Na Andretti, Fernando Alonso correrá com motores Honda, interessada em ter o destaque no mercado americano. A decisão, no entanto, teve apoio do CEO Zak Brown da McLaren, concorrente da marca japonesa. A questão é que o executivo tem cogitado abrir uma equipe na Fórmula Indy, também com foco no mercado dos Estados Unidos.

O próprio Zak Brown deu declaração para esclarecer que não houve atrito entre McLaren e Alonso pela decisão do piloto. A equipe, aliás, esteve diretamente envolvida na decisão.

“Mas contamos com muita ajuda da Indy, que trabalhou muito nos bastidores. Michael Andretti também foi fundamental. Sem a Honda isso também não seria possível. E foi assim que tudo começou e como chegamos onde chegamos hoje”, afirmou.

A decisão é um golpe duro à Li-berty Media, que comprou a Fórmula 1 no fim de 2016. O grupo americano chegou à competição com objetivo de ter mais entretenimento e torna-la mais atrativa ao grande público. E um dos objetivos era justamente se tornar mais próxima do almejado merca americano.
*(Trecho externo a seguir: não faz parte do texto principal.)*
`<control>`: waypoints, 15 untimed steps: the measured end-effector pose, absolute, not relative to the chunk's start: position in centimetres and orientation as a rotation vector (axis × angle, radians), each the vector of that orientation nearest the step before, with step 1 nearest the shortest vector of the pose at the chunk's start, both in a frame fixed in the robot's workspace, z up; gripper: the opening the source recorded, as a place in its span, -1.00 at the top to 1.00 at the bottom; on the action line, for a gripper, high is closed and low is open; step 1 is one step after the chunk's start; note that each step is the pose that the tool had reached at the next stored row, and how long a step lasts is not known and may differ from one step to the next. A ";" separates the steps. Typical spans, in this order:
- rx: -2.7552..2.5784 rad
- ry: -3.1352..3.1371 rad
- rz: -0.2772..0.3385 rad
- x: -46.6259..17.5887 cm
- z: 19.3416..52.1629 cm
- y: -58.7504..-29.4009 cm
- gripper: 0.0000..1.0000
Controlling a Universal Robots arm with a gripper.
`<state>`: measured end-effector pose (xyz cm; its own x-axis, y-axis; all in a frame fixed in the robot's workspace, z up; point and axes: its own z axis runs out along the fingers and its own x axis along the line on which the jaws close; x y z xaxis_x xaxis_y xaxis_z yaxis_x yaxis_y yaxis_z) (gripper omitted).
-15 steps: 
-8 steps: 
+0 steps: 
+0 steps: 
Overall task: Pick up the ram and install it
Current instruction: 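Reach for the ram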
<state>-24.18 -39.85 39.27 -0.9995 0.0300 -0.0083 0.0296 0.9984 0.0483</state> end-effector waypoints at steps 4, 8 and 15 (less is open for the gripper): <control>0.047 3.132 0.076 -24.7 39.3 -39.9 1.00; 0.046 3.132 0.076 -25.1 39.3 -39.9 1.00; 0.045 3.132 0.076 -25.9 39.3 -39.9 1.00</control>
Nos últimos anos, a categoria tem perdido prestígio e audiência em diversos países.

Piora a situação da Fórmula 1 a declaração do principal acionista da McLaren, Mansour Ojjeh, que exaltou a competição em termos de negócios. “Já estive na Indy 500 antes, e o evento me impressionou muito, é muito bem organizado e possui um público bastante entusiasmado”, afirmou.